> [Input data]
====

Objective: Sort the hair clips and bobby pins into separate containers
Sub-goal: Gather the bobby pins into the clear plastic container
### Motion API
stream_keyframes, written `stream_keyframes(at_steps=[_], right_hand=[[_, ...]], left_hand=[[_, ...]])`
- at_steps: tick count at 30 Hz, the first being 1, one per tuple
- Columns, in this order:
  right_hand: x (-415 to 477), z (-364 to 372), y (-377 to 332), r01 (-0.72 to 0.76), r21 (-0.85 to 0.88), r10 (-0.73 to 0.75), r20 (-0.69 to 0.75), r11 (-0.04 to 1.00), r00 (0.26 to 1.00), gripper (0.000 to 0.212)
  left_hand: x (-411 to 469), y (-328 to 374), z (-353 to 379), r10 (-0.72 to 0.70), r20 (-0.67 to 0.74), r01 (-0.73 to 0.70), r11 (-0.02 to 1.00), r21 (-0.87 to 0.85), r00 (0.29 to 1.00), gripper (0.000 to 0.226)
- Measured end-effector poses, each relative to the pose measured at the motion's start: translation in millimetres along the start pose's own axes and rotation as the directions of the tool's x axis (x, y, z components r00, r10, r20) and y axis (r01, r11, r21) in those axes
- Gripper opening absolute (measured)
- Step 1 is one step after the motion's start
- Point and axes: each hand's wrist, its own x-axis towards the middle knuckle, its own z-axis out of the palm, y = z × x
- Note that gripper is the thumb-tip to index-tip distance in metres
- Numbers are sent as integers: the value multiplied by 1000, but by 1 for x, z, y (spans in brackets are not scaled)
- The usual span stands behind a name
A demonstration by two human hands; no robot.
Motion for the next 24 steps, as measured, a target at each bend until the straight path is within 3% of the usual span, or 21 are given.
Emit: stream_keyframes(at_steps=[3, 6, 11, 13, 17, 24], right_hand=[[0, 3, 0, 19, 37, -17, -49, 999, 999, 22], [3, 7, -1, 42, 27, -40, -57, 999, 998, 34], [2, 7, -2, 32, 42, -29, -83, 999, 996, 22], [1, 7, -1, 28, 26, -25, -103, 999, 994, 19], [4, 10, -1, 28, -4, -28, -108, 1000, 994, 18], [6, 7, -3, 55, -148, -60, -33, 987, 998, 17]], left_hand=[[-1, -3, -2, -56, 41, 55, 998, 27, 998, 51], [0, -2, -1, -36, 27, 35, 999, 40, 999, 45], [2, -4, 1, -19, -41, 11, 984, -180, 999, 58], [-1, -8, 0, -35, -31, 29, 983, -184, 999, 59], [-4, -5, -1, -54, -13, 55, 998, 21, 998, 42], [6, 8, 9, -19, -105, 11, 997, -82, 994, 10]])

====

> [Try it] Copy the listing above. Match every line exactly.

> [The completed task]
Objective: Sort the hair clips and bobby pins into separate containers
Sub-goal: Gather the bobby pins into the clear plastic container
### Motion API
stream_keyframes, written `stream_keyframes(at_steps=[_], right_hand=[[_, ...]], left_hand=[[_, ...]])`
- at_steps: tick count at 30 Hz, the first being 1, one per tuple
- Columns, in this order:
  right_hand: x (-415 to 477), z (-364 to 372), y (-377 to 332), r01 (-0.72 to 0.76), r21 (-0.85 to 0.88), r10 (-0.73 to 0.75), r20 (-0.69 to 0.75), r11 (-0.04 to 1.00), r00 (0.26 to 1.00), gripper (0.000 to 0.212)
  left_hand: x (-411 to 469), y (-328 to 374), z (-353 to 379), r10 (-0.72 to 0.70), r20 (-0.67 to 0.74), r01 (-0.73 to 0.70), r11 (-0.02 to 1.00), r21 (-0.87 to 0.85), r00 (0.29 to 1.00), gripper (0.000 to 0.226)
- Measured end-effector poses, each relative to the pose measured at the motion's start: translation in millimetres along the start pose's own axes and rotation as the directions of the tool's x axis (x, y, z components r00, r10, r20) and y axis (r01, r11, r21) in those axes
- Gripper opening absolute (measured)
- Step 1 is one step after the motion's start
- Point and axes: each hand's wrist, its own x-axis towards the middle knuckle, its own z-axis out of the palm, y = z × x
- Note that gripper is the thumb-tip to index-tip distance in metres
- Numbers are sent as integers: the value multiplied by 1000, but by 1 for x, z, y (spans in brackets are not scaled)
- The usual span stands behind a name
A demonstration by two human hands; no robot.
Motion for the next 24 steps, as measured, a target at each bend until the straight path is within 3% of the usual span, or 21 are given.
Emit: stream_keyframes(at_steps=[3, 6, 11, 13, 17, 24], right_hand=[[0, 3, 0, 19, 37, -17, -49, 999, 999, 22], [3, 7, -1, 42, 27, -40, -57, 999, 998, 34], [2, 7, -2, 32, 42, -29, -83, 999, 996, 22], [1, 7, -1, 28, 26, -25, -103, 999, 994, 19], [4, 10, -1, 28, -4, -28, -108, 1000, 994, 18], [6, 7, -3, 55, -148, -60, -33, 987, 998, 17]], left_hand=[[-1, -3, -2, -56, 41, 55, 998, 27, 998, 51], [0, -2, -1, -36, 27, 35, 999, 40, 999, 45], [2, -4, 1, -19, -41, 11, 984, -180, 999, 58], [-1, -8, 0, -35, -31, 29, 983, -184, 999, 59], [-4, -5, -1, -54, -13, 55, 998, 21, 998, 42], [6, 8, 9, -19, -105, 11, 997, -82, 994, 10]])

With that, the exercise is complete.